Elise Pearson was concerned to find a package on her doorstep one fine Saturday Morning. And not just because the last time they had gotten one from Dan it had been infested with kudzu seeds.
In her particular line of work, an out of place package could be any sort of terrible gift. A bomb, nerve gas, a tax forum, anything really.
"Well...nothing to the house, no." Chris replied with an odd emphasis, peaking into the room.
Elise turned, staring coldly at the package. On the underside, a small paper. A hand scrawled bit of writing on a Press n' Peel note, loosely attached to the bottom with cheap string.
Hmmm, too loose to be a firing cord...a circuit blocker?
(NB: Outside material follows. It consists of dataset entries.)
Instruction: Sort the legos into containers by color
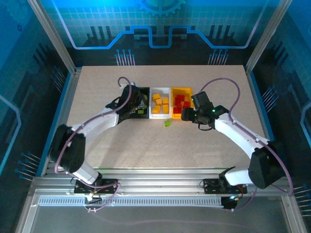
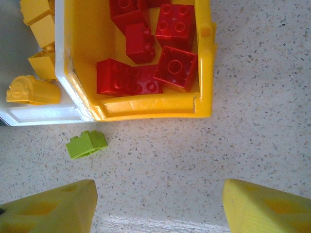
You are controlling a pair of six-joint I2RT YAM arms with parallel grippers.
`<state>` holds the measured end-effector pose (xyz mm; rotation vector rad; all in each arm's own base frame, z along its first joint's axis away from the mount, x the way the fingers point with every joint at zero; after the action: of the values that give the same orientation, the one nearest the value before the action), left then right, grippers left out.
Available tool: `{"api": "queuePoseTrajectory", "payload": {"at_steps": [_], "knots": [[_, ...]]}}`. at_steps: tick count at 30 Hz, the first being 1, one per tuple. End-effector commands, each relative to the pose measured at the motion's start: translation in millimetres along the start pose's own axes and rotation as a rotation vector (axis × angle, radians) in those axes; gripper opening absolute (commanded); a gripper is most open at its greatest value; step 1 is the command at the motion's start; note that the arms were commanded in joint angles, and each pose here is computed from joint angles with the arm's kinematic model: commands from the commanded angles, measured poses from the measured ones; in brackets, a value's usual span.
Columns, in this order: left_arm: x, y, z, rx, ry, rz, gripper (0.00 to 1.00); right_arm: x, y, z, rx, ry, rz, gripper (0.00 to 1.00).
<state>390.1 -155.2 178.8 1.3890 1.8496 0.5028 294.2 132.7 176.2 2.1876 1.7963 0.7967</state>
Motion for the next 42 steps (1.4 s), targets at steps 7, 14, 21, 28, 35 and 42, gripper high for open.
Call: {"api": "queuePoseTrajectory", "payload": {"at_steps": [7,14,21,28,35,42], "knots": [[2.2,0.6,37.3,0.134,0.061,-0.042,0.76,-1.5,-5.2,-7.6,0.003,-0.013,-0.003,0.7],[-34.7,3.4,-10.1,0.096,-0.116,-0.023,0.99,-5.2,-3.4,-12.0,-0.014,-0.02,-0.001,0.7],[-70.5,-79.6,-48.6,0.203,-0.261,0.129,0.99,-14.2,-1.4,-11.8,-0.023,-0.026,0.02,0.7],[-83.1,-145.5,-23.8,0.249,-0.252,0.282,0.91,-20.3,2.7,-14.0,-0.026,-0.02,0.048,0.7],[-101.9,-163.2,17.8,0.243,-0.302,0.383,0.9,-24.1,3.8,-20.2,-0.036,-0.022,0.053,0.7],[-98.9,-162.1,43.7,0.213,-0.196,0.416,0.83,-30.6,1.9,-24.7,-0.04,-0.015,0.063,0.7]]}}
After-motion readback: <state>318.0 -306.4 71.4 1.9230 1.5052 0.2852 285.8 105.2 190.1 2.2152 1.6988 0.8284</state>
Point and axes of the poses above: each hand's point on the last joint's axis, 136 mm out from that joint toward the fingers, its own z axis out along the fingers, its own x axis along the line the jaws close on, y = z × x, the point moved 5 cm from there along -z, back along the fingers, and after that the axes turned 3 degrees about z, right-handed, at the moved point
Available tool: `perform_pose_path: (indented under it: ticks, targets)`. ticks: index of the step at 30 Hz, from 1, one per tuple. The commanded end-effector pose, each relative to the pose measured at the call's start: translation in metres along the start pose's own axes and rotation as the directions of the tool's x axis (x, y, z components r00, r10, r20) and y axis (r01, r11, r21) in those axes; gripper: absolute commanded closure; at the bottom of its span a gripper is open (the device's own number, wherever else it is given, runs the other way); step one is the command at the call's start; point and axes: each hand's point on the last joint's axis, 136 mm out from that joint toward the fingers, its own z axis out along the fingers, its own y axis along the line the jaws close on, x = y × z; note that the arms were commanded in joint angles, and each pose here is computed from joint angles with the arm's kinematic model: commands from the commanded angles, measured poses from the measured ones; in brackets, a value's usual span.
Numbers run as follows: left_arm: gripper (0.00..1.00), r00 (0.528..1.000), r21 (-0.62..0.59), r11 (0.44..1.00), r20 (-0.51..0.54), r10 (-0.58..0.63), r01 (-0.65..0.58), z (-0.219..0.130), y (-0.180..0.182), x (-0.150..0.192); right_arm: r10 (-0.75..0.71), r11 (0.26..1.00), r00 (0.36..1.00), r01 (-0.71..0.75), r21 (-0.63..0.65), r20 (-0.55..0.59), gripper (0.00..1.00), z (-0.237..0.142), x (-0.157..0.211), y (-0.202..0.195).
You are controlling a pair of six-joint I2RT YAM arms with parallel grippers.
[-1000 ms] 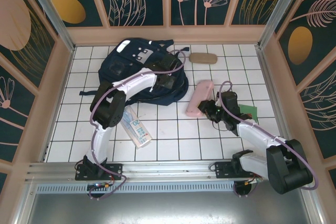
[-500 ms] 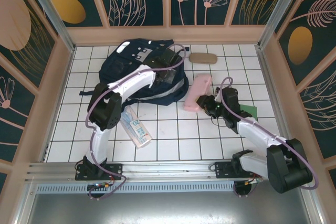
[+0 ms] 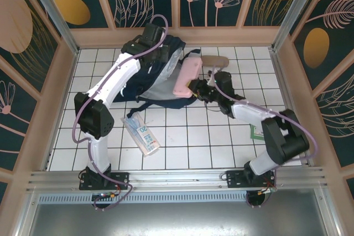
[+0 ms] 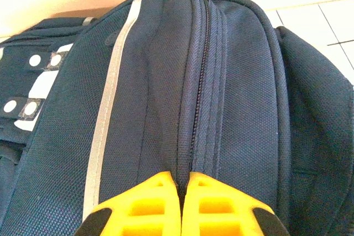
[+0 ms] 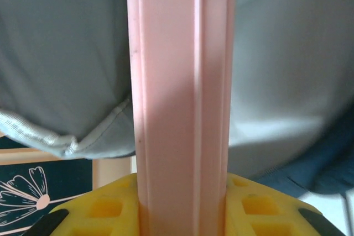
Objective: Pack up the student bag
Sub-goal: Place the pencil pouch in the student bag.
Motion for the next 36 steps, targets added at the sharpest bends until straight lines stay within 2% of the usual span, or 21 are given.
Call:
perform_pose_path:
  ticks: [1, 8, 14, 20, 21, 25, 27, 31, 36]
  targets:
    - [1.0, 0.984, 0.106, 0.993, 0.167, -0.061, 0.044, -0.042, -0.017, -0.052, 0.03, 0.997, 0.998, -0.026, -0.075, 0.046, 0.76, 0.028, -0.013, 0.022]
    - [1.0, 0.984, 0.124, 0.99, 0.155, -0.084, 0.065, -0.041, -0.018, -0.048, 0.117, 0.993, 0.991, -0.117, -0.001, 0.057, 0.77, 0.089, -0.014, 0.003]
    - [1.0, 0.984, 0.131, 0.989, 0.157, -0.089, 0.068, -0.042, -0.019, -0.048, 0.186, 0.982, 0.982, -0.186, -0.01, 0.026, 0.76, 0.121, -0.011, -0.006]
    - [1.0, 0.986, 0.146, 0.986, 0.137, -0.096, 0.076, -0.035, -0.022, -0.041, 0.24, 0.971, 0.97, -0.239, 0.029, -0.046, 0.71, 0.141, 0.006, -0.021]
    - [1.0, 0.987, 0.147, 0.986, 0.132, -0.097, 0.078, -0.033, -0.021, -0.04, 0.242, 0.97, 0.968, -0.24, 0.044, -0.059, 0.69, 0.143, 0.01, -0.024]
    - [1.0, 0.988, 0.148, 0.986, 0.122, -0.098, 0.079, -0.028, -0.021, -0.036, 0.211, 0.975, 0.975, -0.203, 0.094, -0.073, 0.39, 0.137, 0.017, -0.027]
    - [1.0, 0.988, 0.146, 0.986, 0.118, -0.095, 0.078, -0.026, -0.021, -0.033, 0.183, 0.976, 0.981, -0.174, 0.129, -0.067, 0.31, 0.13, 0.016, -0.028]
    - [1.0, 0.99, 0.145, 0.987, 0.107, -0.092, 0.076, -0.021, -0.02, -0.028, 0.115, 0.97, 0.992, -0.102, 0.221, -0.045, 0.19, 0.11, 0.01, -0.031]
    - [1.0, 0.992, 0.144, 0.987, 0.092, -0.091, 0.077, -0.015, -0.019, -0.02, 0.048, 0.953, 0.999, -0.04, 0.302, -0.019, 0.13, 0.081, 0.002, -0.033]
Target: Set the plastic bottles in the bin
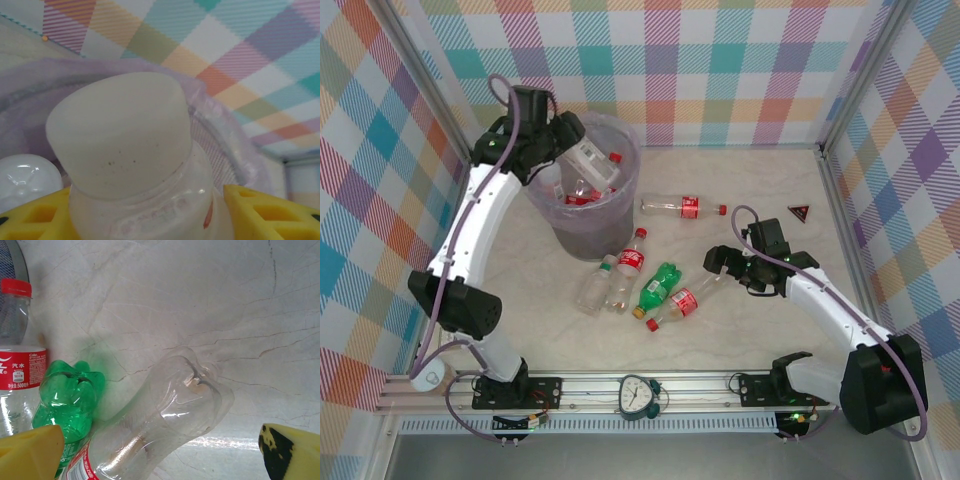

She pondered to herself as she slowly lifted the note to examine it, shoulders arched back ready to jump away if it detonated.
FOR DAN AND FATTY FRIEND. FROM AN OLD COMRADE. SEMPER FI.
A sigh of relief left Elise. It was just for Dan.
Oh. Fuck. It's for Dan.
Perhaps her fears of an explosion had been prematurely squelched.
Still, the wording certainly wasn't standard. Might be a Russian after all.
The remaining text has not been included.